AIB Group (UK) plc had given £3.3m in a remortgage of a home, worth £4.25m at the time, to Mr and Mrs Sondhi in June 2006.
It also argued that in any case it should only be liable for loss by comparison with the position that AIB would be in if Mark Redler had done what it should (registering the first charge) that around £275,000.
The Court of Appeal held that the claim was not so limited, and MR had no authority to release any funds until the redemption statement, unless the first charge for AIB was registered, but upheld the judge's award.
Compensation was to be measured at the date of trial, on a common sense view of causation of losses flowing from the breach.
Second, the plaintiff is to be put “in the same position as he would have been in if he had not sustained the wrong for which he is now getting his compensation or reparation” (Livingstone v Rawyards Coal Co (1880) 5 App Cas 25, 39, per Lord Blackburn).
He therefore approached the consideration of the rules of equity relevant to the appeal with a “strong predisposition” against holding that Redferns should be held liable to compensate Target for a loss caused otherwise than by the breach of trust.

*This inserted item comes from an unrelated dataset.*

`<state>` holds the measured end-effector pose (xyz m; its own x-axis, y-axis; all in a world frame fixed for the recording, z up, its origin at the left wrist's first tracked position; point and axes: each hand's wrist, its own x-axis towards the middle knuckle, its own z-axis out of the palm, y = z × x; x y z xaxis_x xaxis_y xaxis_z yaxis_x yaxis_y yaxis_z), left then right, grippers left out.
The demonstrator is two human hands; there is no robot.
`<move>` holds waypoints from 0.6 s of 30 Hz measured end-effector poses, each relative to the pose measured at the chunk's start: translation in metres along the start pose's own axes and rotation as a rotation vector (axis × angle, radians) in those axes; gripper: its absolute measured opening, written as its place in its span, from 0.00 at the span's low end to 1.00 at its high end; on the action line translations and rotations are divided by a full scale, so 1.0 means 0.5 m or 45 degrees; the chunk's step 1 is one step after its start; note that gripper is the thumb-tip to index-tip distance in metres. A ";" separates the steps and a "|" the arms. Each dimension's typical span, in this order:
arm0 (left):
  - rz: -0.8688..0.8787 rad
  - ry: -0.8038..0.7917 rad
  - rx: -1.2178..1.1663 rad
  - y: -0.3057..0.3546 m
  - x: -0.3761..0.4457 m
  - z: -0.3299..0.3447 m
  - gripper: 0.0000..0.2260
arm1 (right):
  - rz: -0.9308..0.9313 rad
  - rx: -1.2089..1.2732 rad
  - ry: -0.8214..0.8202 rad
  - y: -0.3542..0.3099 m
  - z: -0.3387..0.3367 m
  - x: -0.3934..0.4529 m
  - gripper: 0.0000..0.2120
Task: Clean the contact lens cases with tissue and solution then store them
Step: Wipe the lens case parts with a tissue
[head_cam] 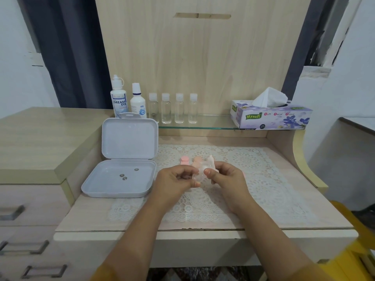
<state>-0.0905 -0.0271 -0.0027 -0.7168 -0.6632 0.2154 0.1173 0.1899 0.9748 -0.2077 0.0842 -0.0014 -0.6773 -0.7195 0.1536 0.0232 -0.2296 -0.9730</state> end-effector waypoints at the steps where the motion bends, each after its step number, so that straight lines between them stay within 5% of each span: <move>1: -0.004 -0.007 -0.006 0.000 0.000 0.000 0.14 | -0.028 0.015 -0.002 -0.001 0.000 -0.001 0.08; 4: -0.015 -0.013 -0.032 0.003 -0.003 0.001 0.14 | 0.049 0.105 -0.130 -0.008 0.003 -0.004 0.10; 7: -0.011 -0.009 -0.054 0.007 -0.005 0.000 0.14 | 0.054 -0.224 -0.153 -0.003 0.002 -0.002 0.09; 11: -0.005 -0.001 -0.073 0.007 -0.002 0.000 0.13 | -0.073 -0.323 0.084 0.004 0.001 0.001 0.05; 14: -0.006 -0.001 -0.068 0.006 -0.003 0.001 0.13 | -0.131 -0.387 0.270 0.013 0.001 0.001 0.11; 18: -0.007 0.001 -0.053 0.008 -0.005 0.000 0.13 | -0.087 -0.371 0.220 0.013 0.004 0.001 0.06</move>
<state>-0.0882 -0.0246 0.0006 -0.7167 -0.6649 0.2101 0.1420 0.1558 0.9775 -0.2062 0.0811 -0.0071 -0.7852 -0.5815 0.2129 -0.2204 -0.0589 -0.9736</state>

Much of it has been helpful, but to attempt even to summarise the many threads of argument which run through it, acknowledging the individual authors, would be a lengthy task and, more importantly, would not improve the clarity of the judgment.
They have been made by a number of scholars, most recently by Professor Charles Mitchell in a lecture on "Stewardship of Property and Liability to Account" delivered to the Chancery Bar Association on 17 January 2014, in which he described the Court of Appeal's reasoning in this case as incoherent.
He expressed the hope that "if the case reaches the Supreme Court their Lordships will recognise that Lord Browne-Wilkinson took a false step in Target when he introduced an inapt causation requirement into the law governing … substitutive performance claims."
He added that if it is thought too harsh to fix the solicitors in this case with liability to restore the full amount of the loan (subject only to a deduction for the amount received by the sale of the property), the best way to achieve this is "not to bend the rules governing substitutive performance claims out of shape", but to use the Trustee Act 1925, section 61, to relieve them from some or all of their liability.
The primary criticism is that Lord Browne-Wilkinson failed to recognise the proper distinctions between different obligations owed by a trustee and the remedies available in respect of them.
[...] it would not in my opinion be right to impose or maintain a rule that gives redress to a beneficiary for loss which would have been suffered if the trustee had properly performed its duties.
But if causation of loss was not required for them to be liable, some other way had to be found for exonerating them from liability (unless the court was to use section 61 of the 1925 Act as a deus ex machina).
Trusts are now commonly part of the machinery used in many commercial transactions, for example across the spectrum of wholesale financial markets, where they serve a useful bridging role between the parties involved.
Commercial trusts may differ widely in their purpose and content, but they have in common that the trustee's duties are likely to be closely defined and may be of limited duration.
The basic equitable principle applicable to breach of trust, as Lord Browne-Wilkinson stated, is that the beneficiary is entitled to be compensated for any loss he would not have suffered but for the breach.Lord Reed concurred and said the following.
Notwithstanding some differences, there appears to be a broad measure of consensus across a number of common law jurisdictions that the correct general approach to the assessment of equitable compensation for breach of trust is that described by McLachlin J in Canson Enterprises and endorsed by Lord Browne-Wilkinson in Target Holdings.
In Canada itself, McLachin J's approach appears to have gained greater acceptance in the more recent case law, and it is common ground that equitable compensation and damages for tort or breach of contract may differ where different policy objectives are applicable.
The requirement that the loss should flow directly from the breach is also the key to determining whether causation has been interrupted by the acts of third parties.... 136.
Equally, since the concept of loss necessarily involves the concept of causation, and that concept in turn inevitably involves a consideration of the necessary connection between the breach of duty and a postulated consequence (and therefore of such questions as whether a consequence flows “directly” from the breach of duty, and whether loss should be attributed to the conduct of third parties, or to the conduct of the person to whom the duty was owed), there are some structural similarities between the assessment of equitable compensation and the assessment of common law damages.
This does not mean that the law is clinging atavistically to differences which are explicable only in terms of the historical origin of the relevant rules.
The classification of claims as arising in equity or at common law generally reflects the nature of the relationship between the parties and their respective rights and obligations, and is therefore of more than merely historical significance.
This increase in transparency permits greater scope for developing rules which are coherent with those adopted in the common law.
That proposition also was rejected in Target Holdings and in the Commonwealth cases.Lord Neuberger, Baroness Hale and Lord Wilson agreed with both judgments.